## Instructions for the task
The records below are split into lines. How many of those lines contain the string "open"? Reply with the number only.

## The data
Content starts
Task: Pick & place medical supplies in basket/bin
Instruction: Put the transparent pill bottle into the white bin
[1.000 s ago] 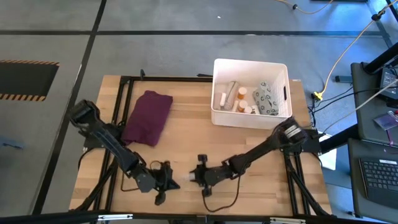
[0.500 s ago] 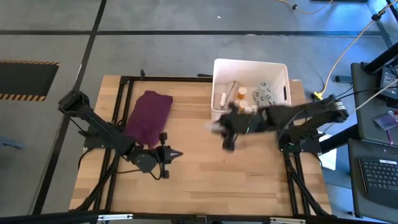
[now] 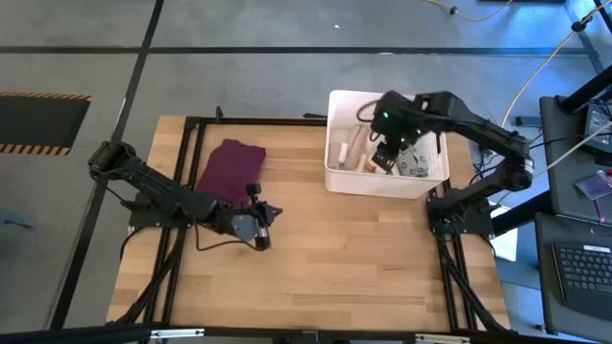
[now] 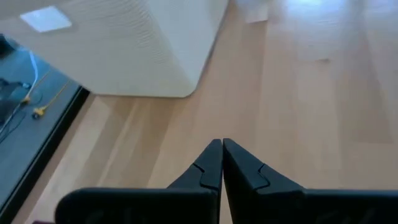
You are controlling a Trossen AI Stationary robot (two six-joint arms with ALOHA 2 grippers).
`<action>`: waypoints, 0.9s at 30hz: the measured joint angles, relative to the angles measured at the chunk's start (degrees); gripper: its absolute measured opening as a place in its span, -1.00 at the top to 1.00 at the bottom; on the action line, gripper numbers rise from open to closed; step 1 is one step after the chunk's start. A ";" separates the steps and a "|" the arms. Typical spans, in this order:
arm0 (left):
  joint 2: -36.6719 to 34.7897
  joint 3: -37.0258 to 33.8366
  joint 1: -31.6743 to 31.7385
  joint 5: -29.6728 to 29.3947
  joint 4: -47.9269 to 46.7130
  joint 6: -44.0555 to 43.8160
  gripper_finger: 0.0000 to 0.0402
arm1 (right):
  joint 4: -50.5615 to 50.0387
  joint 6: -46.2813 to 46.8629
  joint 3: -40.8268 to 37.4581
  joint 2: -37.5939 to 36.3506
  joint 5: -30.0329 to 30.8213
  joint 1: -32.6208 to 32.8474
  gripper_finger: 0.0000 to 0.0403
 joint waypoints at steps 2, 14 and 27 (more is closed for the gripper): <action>0.00 0.00 1.37 0.23 -0.11 0.01 0.97 | -2.22 -7.72 -0.11 1.93 -1.21 -2.70 0.30; 0.02 0.00 6.46 5.66 -6.98 -1.95 0.98 | -2.47 -40.78 -0.17 11.73 7.36 -5.13 0.30; 0.04 -0.02 9.39 5.49 -7.93 5.34 0.99 | -3.04 -50.56 -0.21 13.36 14.33 -0.86 0.29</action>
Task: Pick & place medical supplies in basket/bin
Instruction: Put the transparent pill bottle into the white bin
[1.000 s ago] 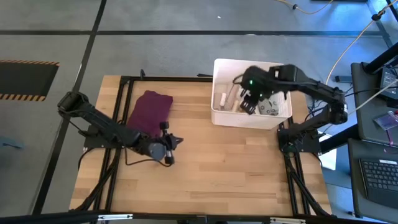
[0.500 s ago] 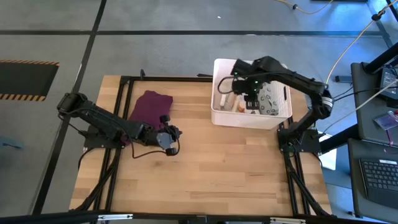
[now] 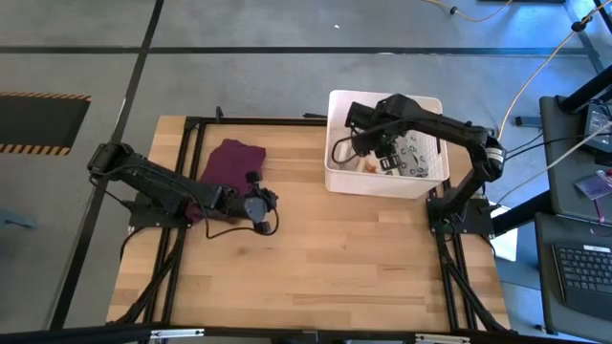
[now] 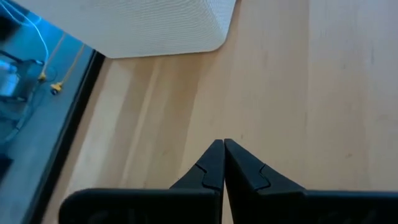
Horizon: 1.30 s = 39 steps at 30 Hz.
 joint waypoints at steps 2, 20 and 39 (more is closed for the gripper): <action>0.00 0.00 0.43 0.00 -0.01 2.71 0.99 | -0.24 -2.00 0.00 0.00 1.10 0.35 0.29; 0.02 0.00 6.32 -1.32 0.34 15.15 0.98 | 0.44 -30.34 0.02 5.22 0.20 0.80 0.29; 0.02 0.00 9.37 -1.07 -0.10 15.18 0.98 | 13.94 -30.64 -15.13 8.83 -0.05 0.79 0.29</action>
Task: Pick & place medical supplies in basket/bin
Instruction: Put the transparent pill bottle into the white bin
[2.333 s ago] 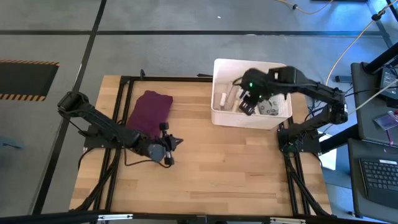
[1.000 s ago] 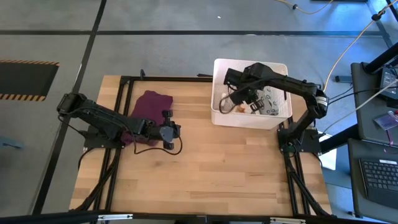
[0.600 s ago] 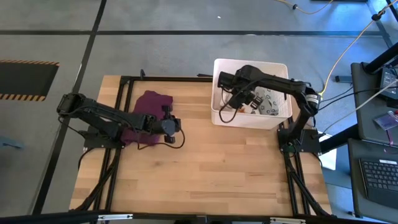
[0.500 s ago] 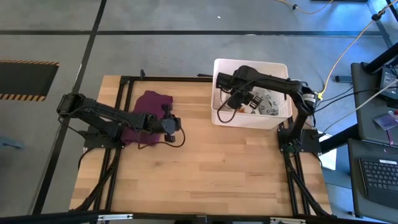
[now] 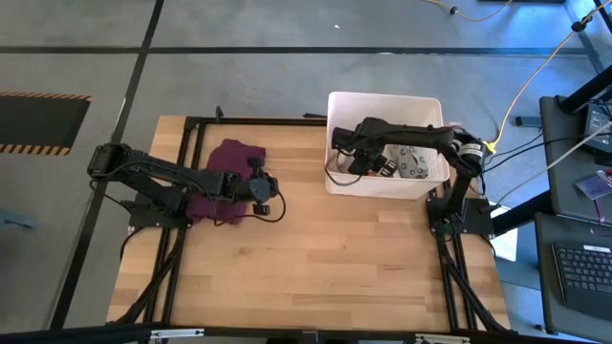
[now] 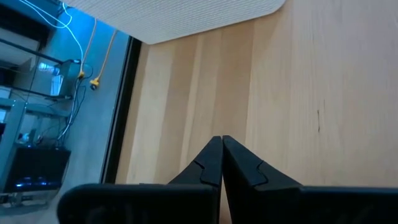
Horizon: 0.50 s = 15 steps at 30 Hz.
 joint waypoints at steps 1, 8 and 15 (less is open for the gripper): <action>0.00 0.00 -0.02 0.00 0.00 0.00 0.99 | 0.66 0.09 -0.86 0.00 0.02 0.00 0.29; 0.00 0.00 -0.02 0.00 0.04 0.02 0.97 | 3.47 1.58 -4.84 0.07 0.25 0.00 0.29; 0.00 0.00 -0.02 0.00 0.07 0.02 0.97 | 3.99 5.61 -5.87 0.07 0.67 0.00 0.27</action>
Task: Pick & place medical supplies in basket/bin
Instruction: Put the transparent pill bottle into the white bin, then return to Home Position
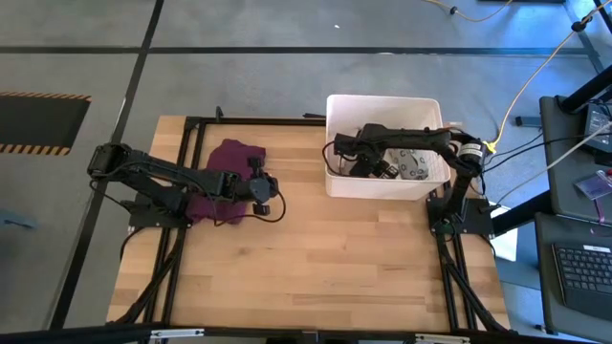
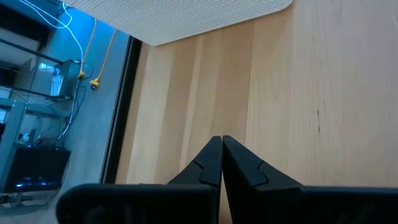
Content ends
## Solution to the problem
2